* [Your instructions]: Write down exactly the line where "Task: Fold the" occurs and every line that follows it through the end of the material below; include nothing else.

◆ ◆ ◆ ◆ ◆ ◆ ◆

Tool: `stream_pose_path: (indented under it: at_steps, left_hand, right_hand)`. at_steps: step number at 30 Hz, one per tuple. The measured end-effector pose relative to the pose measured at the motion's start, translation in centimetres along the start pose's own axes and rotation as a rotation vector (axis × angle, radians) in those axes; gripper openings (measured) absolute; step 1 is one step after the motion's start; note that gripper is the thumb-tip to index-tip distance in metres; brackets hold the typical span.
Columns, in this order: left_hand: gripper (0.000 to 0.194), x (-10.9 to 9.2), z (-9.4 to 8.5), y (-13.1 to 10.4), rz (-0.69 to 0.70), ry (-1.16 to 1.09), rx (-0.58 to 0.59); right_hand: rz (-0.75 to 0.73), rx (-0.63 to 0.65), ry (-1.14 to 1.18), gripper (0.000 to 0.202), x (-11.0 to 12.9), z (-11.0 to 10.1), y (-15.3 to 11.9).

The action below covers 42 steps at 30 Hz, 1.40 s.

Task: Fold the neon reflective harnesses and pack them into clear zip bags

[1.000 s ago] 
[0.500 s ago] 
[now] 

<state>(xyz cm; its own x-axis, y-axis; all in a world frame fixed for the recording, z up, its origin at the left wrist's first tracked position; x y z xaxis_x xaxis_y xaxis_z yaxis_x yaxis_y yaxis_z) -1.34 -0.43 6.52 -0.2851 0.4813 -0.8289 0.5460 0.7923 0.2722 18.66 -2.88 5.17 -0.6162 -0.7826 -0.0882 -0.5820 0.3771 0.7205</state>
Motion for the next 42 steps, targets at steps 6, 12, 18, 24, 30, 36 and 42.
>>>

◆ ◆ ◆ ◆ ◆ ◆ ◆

* [Answer below]:
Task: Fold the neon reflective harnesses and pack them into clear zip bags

[1.000 s ago] 
[0.500 s ago] 
[now] 

<state>(xyz cm; its own x-axis, y-axis; all in a world frame fixed for the recording, z up, its origin at the left wrist's first tracked position; x y z xaxis_x xaxis_y xaxis_z yaxis_x yaxis_y yaxis_z) -1.34 -0.43 6.52 -0.2851 0.4813 -0.8289 0.5460 0.7923 0.2722 18.66 -2.88 5.17 -0.6162 -0.7826 -0.0882 -0.5820 0.3771 0.7205</state>
Motion for the next 42 steps, targets at steps 6, 12, 18, 24, 30, 36 and 42.
>>>

The output for this exercise is complete.